START RECORDS FOR PROCESSING
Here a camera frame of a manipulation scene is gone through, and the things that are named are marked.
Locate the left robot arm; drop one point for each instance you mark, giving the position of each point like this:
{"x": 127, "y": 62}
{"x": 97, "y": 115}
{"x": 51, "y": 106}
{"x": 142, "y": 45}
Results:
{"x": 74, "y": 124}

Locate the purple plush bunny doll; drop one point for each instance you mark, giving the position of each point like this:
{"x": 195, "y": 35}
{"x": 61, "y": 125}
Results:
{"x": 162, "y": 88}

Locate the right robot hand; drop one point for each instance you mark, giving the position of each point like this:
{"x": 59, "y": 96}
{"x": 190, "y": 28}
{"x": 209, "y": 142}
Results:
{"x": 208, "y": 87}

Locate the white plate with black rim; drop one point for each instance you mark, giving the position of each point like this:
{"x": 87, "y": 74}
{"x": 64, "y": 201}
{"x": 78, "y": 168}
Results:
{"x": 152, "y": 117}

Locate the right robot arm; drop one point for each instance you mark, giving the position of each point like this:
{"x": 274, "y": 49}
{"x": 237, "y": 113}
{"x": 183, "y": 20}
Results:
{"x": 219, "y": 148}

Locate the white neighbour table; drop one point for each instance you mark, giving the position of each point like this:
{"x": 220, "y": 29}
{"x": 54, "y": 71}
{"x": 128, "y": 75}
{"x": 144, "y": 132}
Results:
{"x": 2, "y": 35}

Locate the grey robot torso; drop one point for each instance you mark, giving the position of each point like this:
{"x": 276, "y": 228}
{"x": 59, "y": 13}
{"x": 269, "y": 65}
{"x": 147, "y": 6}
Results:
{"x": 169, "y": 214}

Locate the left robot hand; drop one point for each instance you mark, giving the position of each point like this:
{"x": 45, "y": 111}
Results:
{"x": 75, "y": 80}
END RECORDS FOR PROCESSING
= WORK INSTRUCTION =
Report each line in the data that holds the word "right".

= ANSWER FOR THIS EXERCISE =
Locate the right robot hand; drop one point for each instance you mark, giving the position of each point like this:
Locate the right robot arm; drop one point for each instance you mark, giving the position of each point like this:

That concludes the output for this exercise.